[WORK TO COMPLETE] Each line of the data that includes the string "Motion" is to be copied out.

[AVAILABLE DATA]
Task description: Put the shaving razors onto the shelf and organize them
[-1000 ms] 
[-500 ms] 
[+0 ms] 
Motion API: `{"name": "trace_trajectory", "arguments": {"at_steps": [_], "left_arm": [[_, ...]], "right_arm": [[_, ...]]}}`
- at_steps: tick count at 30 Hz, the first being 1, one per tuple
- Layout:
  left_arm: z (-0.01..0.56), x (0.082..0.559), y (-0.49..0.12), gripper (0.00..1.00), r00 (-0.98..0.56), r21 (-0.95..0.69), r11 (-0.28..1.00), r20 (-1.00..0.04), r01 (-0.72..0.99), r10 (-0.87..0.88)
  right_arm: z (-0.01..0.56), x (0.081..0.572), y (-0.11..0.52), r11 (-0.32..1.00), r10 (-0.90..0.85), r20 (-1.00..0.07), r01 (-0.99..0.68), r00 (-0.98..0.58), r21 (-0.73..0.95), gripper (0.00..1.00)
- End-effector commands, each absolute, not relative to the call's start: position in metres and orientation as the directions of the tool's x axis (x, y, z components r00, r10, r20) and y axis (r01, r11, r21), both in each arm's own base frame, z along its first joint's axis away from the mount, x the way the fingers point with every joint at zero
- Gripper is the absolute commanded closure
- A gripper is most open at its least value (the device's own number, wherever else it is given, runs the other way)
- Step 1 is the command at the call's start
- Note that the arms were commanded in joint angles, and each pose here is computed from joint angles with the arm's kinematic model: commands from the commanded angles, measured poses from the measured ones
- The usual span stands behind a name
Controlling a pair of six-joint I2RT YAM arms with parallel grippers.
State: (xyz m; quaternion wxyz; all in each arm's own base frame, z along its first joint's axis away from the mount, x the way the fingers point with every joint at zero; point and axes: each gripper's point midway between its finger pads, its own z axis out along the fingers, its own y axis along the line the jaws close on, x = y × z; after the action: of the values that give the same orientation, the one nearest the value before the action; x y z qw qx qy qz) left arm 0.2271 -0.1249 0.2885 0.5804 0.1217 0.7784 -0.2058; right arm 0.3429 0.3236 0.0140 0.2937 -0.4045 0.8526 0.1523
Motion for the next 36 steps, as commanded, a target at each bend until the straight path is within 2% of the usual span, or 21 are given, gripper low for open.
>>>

[FINAL ANSWER]
Motion API: `{"name": "trace_trajectory", "arguments": {"at_steps": [_], "left_arm": [[_, ...]], "right_arm": [[_, ...]]}}`
Motion for the next 36 steps, as commanded, a target at each bend until the straight path is within 2% of the usual span, or 21 are given, gripper low for open.

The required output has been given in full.